Eri berjalan dengan menyeret kaki menuju kursinya, dan di sebelah kursi itu, Arya sudah memperhatikannya sejak tadi.
“lo kenapa?” tanya pemain basket berambut cepak.
Kenapa Eri sering sekali mendapat pertanyaan itu? “kenapa apanya?”
“muka lo itu, lesu banget kayaknya. Lo sakit?” tanya Arya sambil mengecek dahi Eri dengan punggung tangannya.
Eri menggeleng pelan, bosan dengan pertanyaan seperti itu. “enggak kok gak pa pa ya”
“ohh…” Arya menurunkan tangannya dengan perlahan. “lo mau liat sesuatu gak?”
Eri memperhatikan dengan tertarik ketika Arya mengeluarkan sebuah sketch book dari tasnya.
“lo inget kan , gue pernah bilang ada gambar yang belom selese? Nah sekarang gambar itu udah jadi.”
Arya membuka halaman terakhir sketch booknya , dan terlihatlah sesosok gambar yang membuat Eri sedikit kaget.
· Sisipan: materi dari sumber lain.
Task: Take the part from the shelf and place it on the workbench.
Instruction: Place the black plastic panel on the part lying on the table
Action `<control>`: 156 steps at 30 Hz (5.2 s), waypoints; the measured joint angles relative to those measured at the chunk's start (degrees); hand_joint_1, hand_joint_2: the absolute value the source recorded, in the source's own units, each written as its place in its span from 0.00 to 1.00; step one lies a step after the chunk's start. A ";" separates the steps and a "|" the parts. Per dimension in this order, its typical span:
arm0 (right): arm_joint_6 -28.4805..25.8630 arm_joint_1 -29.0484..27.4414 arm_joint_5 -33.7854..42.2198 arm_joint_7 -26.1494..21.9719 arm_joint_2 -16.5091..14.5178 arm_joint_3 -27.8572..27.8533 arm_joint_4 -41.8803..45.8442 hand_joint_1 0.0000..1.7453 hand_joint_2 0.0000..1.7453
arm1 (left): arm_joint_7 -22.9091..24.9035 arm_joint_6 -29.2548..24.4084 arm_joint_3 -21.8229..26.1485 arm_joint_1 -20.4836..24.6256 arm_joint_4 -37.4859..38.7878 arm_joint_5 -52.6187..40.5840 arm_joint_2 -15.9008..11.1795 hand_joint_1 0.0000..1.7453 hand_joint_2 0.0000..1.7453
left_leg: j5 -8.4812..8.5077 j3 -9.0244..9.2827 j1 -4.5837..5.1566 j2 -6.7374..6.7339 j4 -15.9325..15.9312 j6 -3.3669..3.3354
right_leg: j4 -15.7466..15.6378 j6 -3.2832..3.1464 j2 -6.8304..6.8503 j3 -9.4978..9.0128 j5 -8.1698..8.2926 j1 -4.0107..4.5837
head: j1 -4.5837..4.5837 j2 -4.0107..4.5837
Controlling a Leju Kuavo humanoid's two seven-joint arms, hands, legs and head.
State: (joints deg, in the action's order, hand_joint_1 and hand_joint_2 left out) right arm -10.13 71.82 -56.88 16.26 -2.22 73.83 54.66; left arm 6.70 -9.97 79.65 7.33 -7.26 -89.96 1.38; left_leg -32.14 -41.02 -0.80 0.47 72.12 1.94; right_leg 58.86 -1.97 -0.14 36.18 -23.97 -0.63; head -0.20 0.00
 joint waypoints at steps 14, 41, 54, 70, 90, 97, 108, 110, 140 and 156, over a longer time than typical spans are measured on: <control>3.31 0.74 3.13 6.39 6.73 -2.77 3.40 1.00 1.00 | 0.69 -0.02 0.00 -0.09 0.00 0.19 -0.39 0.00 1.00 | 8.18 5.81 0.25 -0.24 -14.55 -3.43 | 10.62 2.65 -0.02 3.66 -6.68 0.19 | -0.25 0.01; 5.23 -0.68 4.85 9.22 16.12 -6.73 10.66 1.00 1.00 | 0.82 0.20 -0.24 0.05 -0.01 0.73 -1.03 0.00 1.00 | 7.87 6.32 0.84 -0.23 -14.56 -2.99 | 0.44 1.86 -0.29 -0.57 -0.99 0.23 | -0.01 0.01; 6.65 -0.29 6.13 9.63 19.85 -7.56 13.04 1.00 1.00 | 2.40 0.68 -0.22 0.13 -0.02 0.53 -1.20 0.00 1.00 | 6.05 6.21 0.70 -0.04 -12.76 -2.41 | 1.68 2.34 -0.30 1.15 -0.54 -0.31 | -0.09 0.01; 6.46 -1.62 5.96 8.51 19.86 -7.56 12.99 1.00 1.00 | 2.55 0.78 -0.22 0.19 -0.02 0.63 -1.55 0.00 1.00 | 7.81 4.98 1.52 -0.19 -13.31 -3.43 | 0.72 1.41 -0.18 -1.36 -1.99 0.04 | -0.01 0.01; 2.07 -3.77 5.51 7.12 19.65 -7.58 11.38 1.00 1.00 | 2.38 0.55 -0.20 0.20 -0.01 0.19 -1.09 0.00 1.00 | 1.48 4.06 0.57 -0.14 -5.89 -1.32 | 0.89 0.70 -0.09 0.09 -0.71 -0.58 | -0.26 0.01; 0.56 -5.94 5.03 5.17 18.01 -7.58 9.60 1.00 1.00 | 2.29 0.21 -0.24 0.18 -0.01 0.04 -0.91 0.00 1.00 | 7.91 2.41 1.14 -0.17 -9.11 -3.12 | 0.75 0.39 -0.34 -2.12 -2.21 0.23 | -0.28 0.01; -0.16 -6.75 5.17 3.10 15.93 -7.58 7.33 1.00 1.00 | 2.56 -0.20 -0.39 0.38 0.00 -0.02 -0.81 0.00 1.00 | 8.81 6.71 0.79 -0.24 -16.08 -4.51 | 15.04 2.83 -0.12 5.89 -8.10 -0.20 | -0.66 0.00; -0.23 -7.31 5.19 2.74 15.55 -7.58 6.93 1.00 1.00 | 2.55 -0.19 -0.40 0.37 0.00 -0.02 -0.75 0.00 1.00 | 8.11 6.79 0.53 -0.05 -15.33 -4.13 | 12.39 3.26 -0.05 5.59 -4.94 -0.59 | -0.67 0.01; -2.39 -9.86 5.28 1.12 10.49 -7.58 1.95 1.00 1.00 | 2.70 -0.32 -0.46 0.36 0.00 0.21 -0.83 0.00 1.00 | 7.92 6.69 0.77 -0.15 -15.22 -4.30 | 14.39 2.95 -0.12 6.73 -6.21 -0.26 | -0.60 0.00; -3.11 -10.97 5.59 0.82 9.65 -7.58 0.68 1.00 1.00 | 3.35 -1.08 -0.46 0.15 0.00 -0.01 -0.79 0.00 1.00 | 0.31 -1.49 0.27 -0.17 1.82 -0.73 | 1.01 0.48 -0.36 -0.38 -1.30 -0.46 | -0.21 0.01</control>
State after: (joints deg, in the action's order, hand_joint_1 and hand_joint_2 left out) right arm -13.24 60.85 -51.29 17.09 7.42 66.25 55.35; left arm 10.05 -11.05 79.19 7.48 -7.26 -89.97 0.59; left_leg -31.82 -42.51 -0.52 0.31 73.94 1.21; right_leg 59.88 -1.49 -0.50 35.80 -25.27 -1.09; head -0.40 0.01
Gambar itu bagus -sangat bagus bahkan- namun yang membuat Eri kaget adalah sosok di dalam gambar itu.
Bella sedang memandangnya balik dari hamparan kertas berwarna putih itu.
“Bella?”
Arya mengangguk tanpa suara.
“lo suka sama Bel- “ Kata kata Eri terpotong ketika tangan Arya membekap mulutnya.
Arya mencuri pandang ke arah tempat duduk Bella, sebelum memandang Eri dan mengangguk, sekali lagi tanpa suara.
Sebelum Eri bisa berkomentar lebih lanjut, perempuan yang dimaksud muncul dari arah pintu. Bella datang dengan kelompoknya yang biasa, namun kali ini ada yang berbeda. Daniel terlihat berjalan di samping perempuan itu.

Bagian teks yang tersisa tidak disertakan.